Una vita passata davanti al tabernacolo e in confessionale
Poco alla volta i parrocchiani cominciano a entrare in chiesa, attirati da quel curato sempre inginocchiato a pregare, pregare, pregare fino alle lacrime. Preghiere tanto commosse che alla fine commuovevano i cuori.
La gentilezza e la gioia irradiate dal Curato d’Ars, le lunghe ore in preghiera davanti al Santissimo Sacramento, impressionano profondamente i fedeli. Per ascoltare, confortare e placare tutti, passava fino a sedici o diciotto ore al giorno in confessionale.
Come predicatore il Curato d’Ars non brilla certo per la dotta erudizione. Anche in questo caso preferisce andare al sodo con prediche ardenti dove non si stanca di rammentare le «terribili verità»: la morte, l’inferno, i castighi. Una severità capace di scuotere i suoi ascoltatori, gente semplice come lui, spingendoli a cambiar vita e a fare penitenza.
Ma diremmo il falso se non ricordassimo che la severità del Santo Curato era temperata da una bontà e da una generosità illimitate. Non aveva altro che i vestiti che indossava, ma quando incontrava un disgraziato con le scarpe più consumate delle sue non ci pensava un attimo a proporgli di fare il cambio. Una volta fece il cambio perfino dei calzoni, sfilandoseli da dietro una siepe.
Da parroco tardivo a patrono di tutti i sacerdoti del mondo
Non passarono due anni che Ars divenisse il paese più devoto del Lionese. Non ne passarono dieci che la chiesa di Ars diventasse meta di pellegrinaggi da ogni parte di Francia.
E Giovanni Maria Vianney, il prete tardivo che inizialmente non aveva avuto nemmeno la facoltà di confessare, diventò il confessore dei più incalliti peccatori, che nel paesino di Ars ritrovarono la fede perduta.
Basti pensare che negli ultimi anni di vita del Curato d’Ars fino a 100 mila pellegrini venivano ogni anno per ascoltare da lui una parola di conforto e di pace.

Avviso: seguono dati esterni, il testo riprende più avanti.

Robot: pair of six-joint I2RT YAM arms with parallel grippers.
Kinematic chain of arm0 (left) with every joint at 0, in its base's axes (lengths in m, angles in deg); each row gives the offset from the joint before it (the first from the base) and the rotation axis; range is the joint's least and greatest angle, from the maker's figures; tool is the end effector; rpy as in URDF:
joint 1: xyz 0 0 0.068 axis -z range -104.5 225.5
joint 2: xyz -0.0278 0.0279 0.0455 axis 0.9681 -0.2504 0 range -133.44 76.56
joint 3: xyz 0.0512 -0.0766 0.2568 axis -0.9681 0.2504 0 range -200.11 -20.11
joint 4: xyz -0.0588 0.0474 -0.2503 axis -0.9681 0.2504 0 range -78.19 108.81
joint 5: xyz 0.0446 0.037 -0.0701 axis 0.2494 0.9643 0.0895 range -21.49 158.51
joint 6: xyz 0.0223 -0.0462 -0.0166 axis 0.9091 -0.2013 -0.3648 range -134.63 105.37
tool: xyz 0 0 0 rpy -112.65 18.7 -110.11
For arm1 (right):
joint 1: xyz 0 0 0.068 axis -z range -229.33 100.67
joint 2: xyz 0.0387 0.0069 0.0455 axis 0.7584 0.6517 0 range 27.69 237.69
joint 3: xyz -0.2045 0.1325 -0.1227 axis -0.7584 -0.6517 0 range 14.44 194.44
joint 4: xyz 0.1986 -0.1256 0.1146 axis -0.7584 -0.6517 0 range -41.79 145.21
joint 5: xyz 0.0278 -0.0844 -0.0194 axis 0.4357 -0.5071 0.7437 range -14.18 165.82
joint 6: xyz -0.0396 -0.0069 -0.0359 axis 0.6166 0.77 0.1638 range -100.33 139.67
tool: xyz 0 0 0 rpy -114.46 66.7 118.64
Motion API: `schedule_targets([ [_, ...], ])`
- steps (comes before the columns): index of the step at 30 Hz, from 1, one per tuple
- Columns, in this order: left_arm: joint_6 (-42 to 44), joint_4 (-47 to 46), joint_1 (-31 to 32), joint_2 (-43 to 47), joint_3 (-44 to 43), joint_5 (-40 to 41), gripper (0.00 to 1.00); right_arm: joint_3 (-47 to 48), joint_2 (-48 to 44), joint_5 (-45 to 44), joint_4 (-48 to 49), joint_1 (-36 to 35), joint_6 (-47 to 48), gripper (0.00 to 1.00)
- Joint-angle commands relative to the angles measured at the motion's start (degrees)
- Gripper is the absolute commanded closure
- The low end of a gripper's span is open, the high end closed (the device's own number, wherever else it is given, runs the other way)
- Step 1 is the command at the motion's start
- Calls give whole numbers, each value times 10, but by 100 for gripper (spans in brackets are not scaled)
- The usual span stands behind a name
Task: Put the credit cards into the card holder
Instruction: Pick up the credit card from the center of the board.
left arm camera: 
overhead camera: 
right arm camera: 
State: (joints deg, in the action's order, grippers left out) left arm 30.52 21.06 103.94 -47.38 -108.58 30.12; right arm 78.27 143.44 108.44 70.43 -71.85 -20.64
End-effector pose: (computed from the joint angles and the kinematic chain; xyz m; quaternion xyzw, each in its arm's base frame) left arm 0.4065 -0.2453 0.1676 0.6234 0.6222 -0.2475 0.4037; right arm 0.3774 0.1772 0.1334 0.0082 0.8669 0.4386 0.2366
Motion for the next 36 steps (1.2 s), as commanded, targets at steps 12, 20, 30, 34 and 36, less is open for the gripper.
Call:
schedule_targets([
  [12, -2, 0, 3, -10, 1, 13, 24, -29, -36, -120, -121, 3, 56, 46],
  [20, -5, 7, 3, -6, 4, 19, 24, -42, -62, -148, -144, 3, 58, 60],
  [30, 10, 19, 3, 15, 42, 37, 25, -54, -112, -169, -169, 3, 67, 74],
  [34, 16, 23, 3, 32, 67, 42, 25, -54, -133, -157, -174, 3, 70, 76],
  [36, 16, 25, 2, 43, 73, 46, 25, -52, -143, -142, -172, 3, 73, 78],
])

Totalmente assorbito dal suo compito pastorale, esausto fisicamente e spiritualmente
oppresso (il Maligno lo tormentava giorno e notte) alla fine della sua vita pronunciò queste parole: «Come è bello morire, quando si è vissuti sulla croce». Muore il 4 agosto 1859 all’età di 74 anni.
Pio XI, nel 1929, lo ha proclamato «celeste patrono di tutti i parroci dell’universo» mentre e da Benedetto XVI, nel 2009, lo ha nominato patrono «di tutti i sacerdoti del mondo».